How does this all relate to sports? Because 10,000 hours is a really long time, and every athlete playing today at the college level has surely put 10,000 hours into their sport of choice. That’s commitment. Yale students have plenty of 10,000-hour skills — the campus is stuffed with musicians, painters, dancers — but I want to focus on the time committed by athletes. We’ve all heard the overwrought clichés about athletes persevering in the face of adversity and overcoming great obstacles in their path to success. But what about simply discussing the amount of time they put in?

The point is especially valid when you consider that Yale athletes are also full-time Yale students. On top of classes and work, they’re practicing three or four hours a day and often spend the weekend on the road as well. That’s not to say that other Yalies aren’t putting three or four hours a day into their craft, but shouldn’t that show that athletes aren’t that different from everyone else? They’re here because they’re talented, and they’re talented because they’ve put the time in. That doesn’t ring as well as what Macklemore told us above, but it applies to every talent here at Yale.

Spending 10,000 hours working at the same thing must also mean that athletes love what they do. And it takes a special kind of commitment and patience to stick with it. What did I spend 10,000 hours doing as a child? Playing video games? Committing the entire Tokyo subway map to memory? Watching every episode of “Full House”? (Those weren’t jokes.) I did do better than a 980 on my SATs, but I didn’t spend 10,000 hours working at that, either.

I “attempted” to join the cross-country team in high school as a freshman. My friends were on the team, and it seemed like a worthwhile activity. I was hopeless at “ball” sports, but maybe I could run fast for a few miles. I started going to practice during January conditioning before the long-distance track season revved up, and winter in Cincinnati was not unlike what we’re seeing outside in New Haven today. The sidewalks were clogged with snow, freezing rain seared my skin and vehicles were a constant annoyance. One unfortunate day ended with me covered in two coats of bus splashback, ice in my shoes and numbness in my hands. But I stuck with it, right? Cue the uplifting chorus: “10,000 hours felt like 10,000 hands/ 10,000 hands, they carry me.”

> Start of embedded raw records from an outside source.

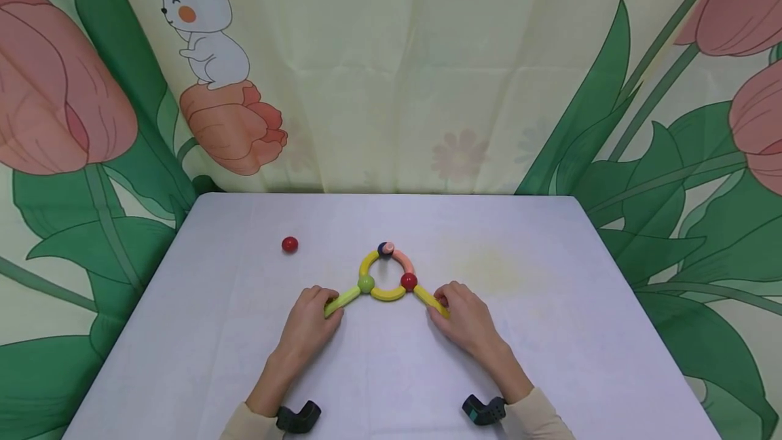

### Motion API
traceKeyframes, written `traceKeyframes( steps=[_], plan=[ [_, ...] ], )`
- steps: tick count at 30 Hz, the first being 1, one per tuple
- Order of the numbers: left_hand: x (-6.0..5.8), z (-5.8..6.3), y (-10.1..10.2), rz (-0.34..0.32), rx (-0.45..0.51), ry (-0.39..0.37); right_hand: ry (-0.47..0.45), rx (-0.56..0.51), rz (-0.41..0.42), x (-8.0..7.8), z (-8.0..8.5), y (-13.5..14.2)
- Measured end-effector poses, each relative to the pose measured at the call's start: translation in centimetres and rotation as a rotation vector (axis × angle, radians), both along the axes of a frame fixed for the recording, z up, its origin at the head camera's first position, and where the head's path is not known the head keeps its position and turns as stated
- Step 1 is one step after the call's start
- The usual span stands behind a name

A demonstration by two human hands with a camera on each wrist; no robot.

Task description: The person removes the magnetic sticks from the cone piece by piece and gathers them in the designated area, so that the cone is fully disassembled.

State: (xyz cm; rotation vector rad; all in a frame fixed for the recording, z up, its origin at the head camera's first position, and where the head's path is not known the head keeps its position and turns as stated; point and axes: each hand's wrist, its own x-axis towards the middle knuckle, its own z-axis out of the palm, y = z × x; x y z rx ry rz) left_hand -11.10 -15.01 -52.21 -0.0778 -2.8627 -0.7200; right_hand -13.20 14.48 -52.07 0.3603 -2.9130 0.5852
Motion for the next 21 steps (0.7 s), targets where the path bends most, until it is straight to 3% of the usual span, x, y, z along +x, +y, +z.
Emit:
traceKeyframes(
  steps=[10,21],
  plan=[
    [-0.9,1.1,1.0,-0.038,0.051,-0.031,0.029,-0.054,0.022,-1.5,1.9,-0.6],
    [-3.2,1.9,3.4,-0.094,0.098,-0.075,0.029,-0.137,0.091,-4.3,3.5,-3.2]
  ],
)
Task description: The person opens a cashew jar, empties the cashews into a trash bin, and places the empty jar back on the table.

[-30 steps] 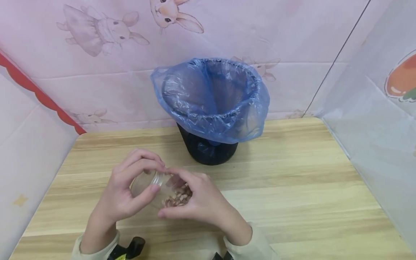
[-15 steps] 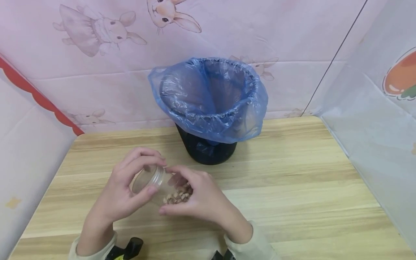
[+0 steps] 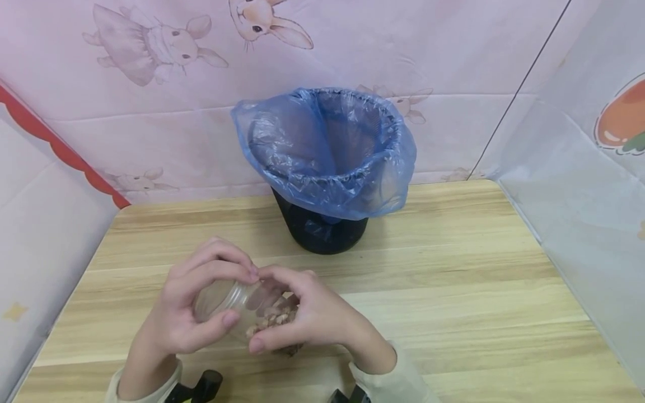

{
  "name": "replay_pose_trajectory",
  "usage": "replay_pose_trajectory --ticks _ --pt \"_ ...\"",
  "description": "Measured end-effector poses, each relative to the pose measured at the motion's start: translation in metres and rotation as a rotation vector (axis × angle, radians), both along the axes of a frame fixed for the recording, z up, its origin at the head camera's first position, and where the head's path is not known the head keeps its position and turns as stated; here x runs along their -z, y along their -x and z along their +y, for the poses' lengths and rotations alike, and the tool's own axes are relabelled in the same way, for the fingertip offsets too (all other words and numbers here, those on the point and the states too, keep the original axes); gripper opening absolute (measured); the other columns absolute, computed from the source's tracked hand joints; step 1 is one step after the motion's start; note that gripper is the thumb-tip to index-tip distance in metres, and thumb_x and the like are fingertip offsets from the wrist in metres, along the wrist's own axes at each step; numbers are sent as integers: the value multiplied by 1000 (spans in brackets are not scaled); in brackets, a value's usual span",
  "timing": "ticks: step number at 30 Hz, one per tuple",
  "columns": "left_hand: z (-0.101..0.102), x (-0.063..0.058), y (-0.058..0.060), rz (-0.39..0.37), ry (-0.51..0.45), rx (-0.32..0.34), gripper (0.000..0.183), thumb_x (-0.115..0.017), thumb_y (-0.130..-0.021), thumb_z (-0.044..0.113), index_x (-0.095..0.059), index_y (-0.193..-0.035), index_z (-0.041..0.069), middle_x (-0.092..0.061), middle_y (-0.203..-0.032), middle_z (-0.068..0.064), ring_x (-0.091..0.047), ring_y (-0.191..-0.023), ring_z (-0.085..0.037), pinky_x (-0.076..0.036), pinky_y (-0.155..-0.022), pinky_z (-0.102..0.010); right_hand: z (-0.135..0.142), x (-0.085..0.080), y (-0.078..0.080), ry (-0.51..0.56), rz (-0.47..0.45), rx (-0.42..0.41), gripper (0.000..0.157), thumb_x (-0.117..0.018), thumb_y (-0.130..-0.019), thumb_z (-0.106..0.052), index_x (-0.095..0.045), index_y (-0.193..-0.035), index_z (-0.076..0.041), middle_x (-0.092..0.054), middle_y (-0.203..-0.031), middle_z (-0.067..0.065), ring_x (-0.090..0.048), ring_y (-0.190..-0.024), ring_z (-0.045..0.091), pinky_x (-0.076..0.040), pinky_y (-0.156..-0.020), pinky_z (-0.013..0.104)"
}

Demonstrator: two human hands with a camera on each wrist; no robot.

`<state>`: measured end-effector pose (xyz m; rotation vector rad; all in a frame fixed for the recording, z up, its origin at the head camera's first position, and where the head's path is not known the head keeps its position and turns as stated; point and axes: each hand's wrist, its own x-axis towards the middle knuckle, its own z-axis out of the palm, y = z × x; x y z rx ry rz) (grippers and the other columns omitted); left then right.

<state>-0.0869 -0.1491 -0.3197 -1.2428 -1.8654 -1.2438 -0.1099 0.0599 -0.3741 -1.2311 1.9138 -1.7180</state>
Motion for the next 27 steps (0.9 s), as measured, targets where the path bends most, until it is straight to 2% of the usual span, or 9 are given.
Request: replay_pose_trajectory --ticks 5,9,13,17,22,27 --pt "-2 4 1 -21 18 -72 28 -66 -93 31 -70 -101 4 -66 -99 -8 -58 -91 -20 -47 -84 -27 -2 -2 0 -38 15 68 68 -88 -75 -37 -58 -134 -20 -70 -102 -3 -67 -90 13 -59 -73 33" --pt "-3 7 1 -138 71 -191 23 -69 -89 26 -70 -106 9 -66 -102 -1 -57 -91 -15 -47 -76 -24 -4 -1 0 -64 38 152 74 -90 -72 -28 -56 -138 -20 -71 -103 -4 -68 -92 15 -58 -74 32" --pt "-3 9 0 -254 129 -290 25 -71 -84 20 -70 -108 15 -66 -106 6 -56 -94 -11 -45 -72 -24 -6 -1 1 -88 82 230 76 -91 -71 -29 -56 -138 -18 -72 -105 -5 -69 -94 13 -57 -79 31" --pt "-3 11 1 -285 146 -335 25 -72 -85 23 -70 -109 16 -66 -108 8 -57 -93 -11 -45 -71 -25 -7 0 1 -115 105 281 78 -92 -69 -32 -57 -137 -18 -71 -107 -7 -68 -97 14 -56 -84 31" --pt "-3 12 2 -296 169 -373 26 -73 -86 27 -70 -110 17 -66 -110 9 -57 -96 -10 -47 -73 -28 -7 -1 0 -142 57 319 78 -93 -67 -33 -57 -136 -22 -69 -110 -11 -67 -101 14 -56 -86 31" --pt "-6 10 0 -309 204 -354 34 -74 -84 25 -69 -118 21 -64 -120 7 -54 -112 -13 -46 -92 -35 -7 0 0 -138 45 326 75 -93 -67 -29 -58 -133 -22 -69 -107 -9 -67 -100 13 -56 -84 33"
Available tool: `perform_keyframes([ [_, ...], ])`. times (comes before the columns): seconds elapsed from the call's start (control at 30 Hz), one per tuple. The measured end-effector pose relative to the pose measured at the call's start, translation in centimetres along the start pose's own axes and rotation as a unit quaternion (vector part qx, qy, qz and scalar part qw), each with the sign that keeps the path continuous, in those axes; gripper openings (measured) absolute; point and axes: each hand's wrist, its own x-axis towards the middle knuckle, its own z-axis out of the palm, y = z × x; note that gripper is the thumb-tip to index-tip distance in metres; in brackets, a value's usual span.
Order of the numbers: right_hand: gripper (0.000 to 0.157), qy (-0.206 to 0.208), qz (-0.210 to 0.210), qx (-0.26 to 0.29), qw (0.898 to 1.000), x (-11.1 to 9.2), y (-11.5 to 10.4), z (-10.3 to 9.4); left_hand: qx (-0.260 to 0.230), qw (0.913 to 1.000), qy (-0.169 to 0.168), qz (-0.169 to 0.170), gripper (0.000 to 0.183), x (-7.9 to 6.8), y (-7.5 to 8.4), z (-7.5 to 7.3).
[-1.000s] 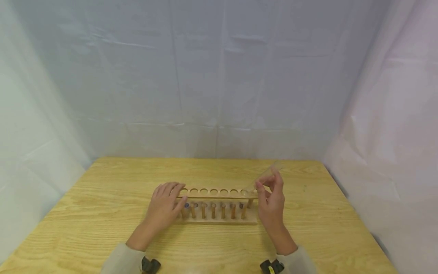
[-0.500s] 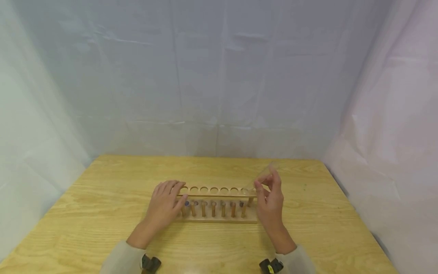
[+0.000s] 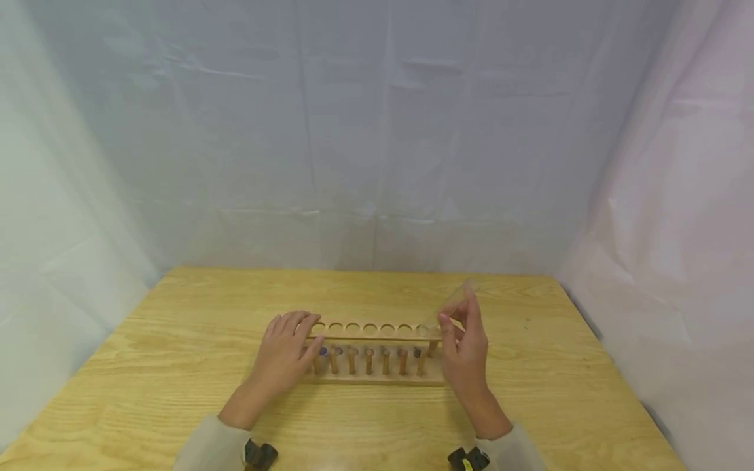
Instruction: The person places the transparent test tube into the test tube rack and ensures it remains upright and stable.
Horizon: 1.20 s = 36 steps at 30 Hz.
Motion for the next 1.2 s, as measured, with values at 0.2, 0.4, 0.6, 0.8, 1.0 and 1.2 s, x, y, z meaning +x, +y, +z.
perform_keyframes([
  [0.2, 0.063, -0.007, 0.000, 0.007, 1.000, 0.6, -1.7, 0.0, -0.002, 1.0000, -0.004, -0.004, 0.041, -0.1, 0.1, 0.1],
  [0.4, 0.068, -0.013, -0.004, 0.012, 1.000, 0.7, -1.9, 0.0, -0.006, 0.9999, -0.003, -0.007, 0.042, -0.1, 0.1, 0.2],
  [0.6, 0.070, -0.010, -0.010, 0.006, 1.000, 0.4, -0.8, 0.0, -0.006, 0.9999, -0.005, -0.012, 0.041, -0.1, 0.1, 0.2],
  [0.8, 0.071, -0.014, 0.026, 0.010, 1.000, -0.2, 0.2, -0.1, -0.005, 0.9999, -0.003, -0.014, 0.042, -0.1, 0.1, 0.1],
  [1.0, 0.069, -0.018, 0.007, 0.002, 1.000, 0.5, -1.7, -0.1, 0.000, 0.9999, -0.006, -0.016, 0.042, -0.1, 0.1, 0.1],
  [1.2, 0.072, -0.020, 0.010, -0.009, 1.000, 0.3, -1.4, -0.1, -0.002, 0.9998, -0.008, -0.017, 0.042, -0.1, 0.1, 0.1],
])
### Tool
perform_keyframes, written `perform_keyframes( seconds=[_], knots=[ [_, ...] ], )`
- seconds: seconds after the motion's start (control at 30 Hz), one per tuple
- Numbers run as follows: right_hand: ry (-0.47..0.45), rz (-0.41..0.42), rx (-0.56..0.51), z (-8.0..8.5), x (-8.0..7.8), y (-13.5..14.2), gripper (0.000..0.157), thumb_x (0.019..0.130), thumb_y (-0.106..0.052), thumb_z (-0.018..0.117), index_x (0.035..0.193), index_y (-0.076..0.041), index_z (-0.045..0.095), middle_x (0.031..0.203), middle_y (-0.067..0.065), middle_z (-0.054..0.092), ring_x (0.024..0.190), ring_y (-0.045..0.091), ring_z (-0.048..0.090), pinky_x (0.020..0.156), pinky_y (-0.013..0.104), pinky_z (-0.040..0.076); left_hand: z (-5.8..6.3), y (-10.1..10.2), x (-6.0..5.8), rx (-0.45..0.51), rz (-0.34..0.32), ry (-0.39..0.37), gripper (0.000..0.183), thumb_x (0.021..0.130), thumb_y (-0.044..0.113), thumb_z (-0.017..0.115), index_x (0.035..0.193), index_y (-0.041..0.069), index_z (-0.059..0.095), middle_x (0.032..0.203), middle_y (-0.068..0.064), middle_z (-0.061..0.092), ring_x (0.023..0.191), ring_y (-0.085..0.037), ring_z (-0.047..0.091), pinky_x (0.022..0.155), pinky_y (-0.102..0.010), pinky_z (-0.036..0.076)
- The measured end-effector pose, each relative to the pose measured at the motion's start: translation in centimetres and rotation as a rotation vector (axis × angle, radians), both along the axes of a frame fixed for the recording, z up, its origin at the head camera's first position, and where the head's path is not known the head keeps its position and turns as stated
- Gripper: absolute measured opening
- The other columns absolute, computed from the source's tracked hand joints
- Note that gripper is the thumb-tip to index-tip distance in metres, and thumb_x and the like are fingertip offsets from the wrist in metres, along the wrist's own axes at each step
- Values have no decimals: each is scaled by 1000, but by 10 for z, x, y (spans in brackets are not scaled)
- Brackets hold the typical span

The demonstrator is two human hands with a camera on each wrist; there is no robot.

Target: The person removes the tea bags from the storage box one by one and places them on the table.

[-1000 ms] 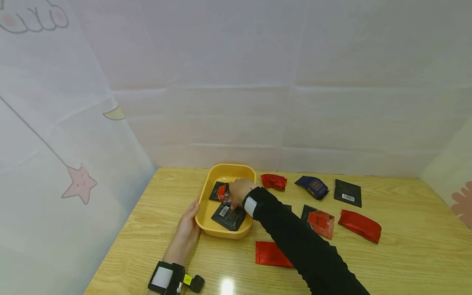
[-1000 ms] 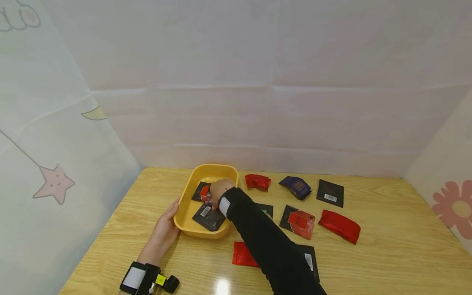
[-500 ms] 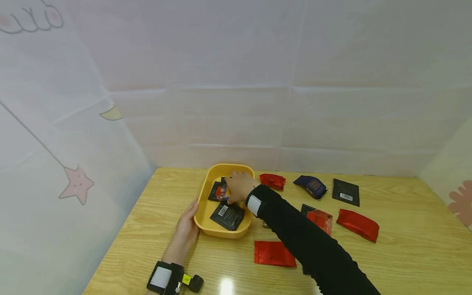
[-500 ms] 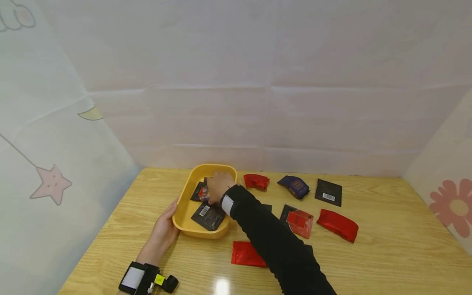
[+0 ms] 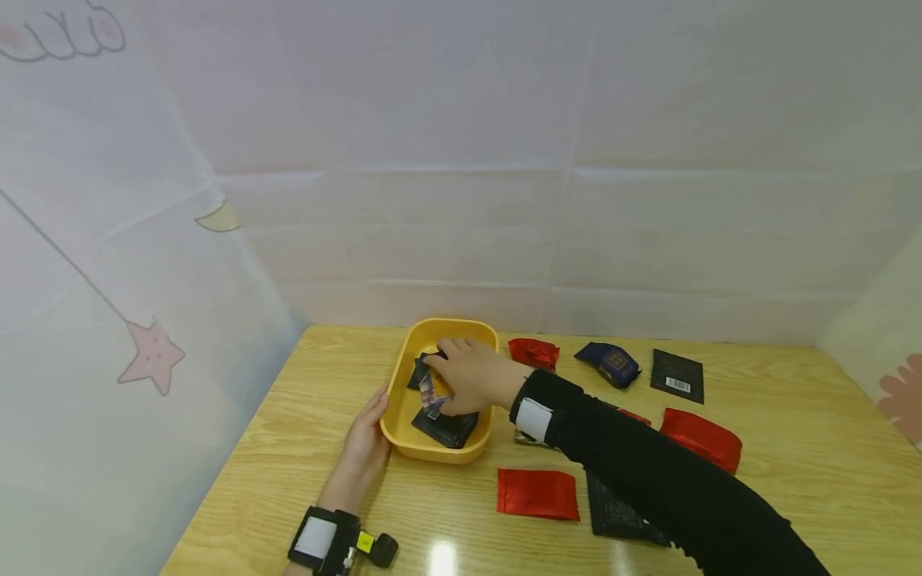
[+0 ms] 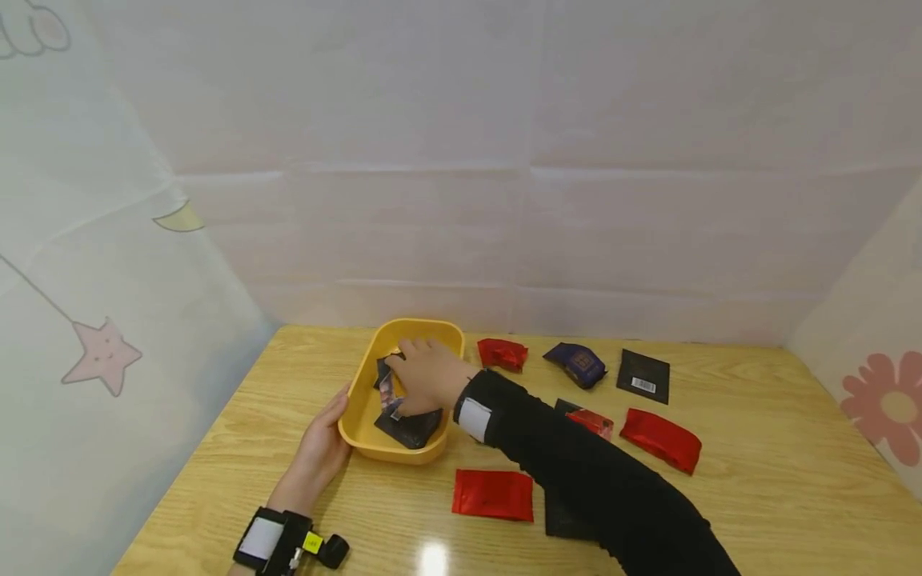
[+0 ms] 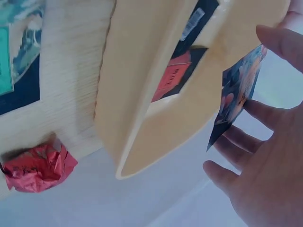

Nope. It was too cold and my knees hurt and it wasn’t fun and I quit. How much time did I put into this failed endeavor? Couldn’t have been more than 100 hours over two months.

That’s why I have a lot of respect for the time that athletes (and everyone else at Yale) have put into the activity they love. At some point starting out, I’m sure there was the urge to quit, to stop, to give up. Expertise looked unattainable, and the disutility of the moment seemed to outweigh the possible future rewards. For many people, the path will quickly come to an end. And that’s not necessarily a bad thing — it may take a lot of searching to find it, but eventually we find something we love. There are 10,000 failures to launch for every success, and those successes are the people on the court or on the field every day here at Yale. “Put those hours in and look at what you get/ Nothing that you can hold, but everything that it is. Ten thousand hours.”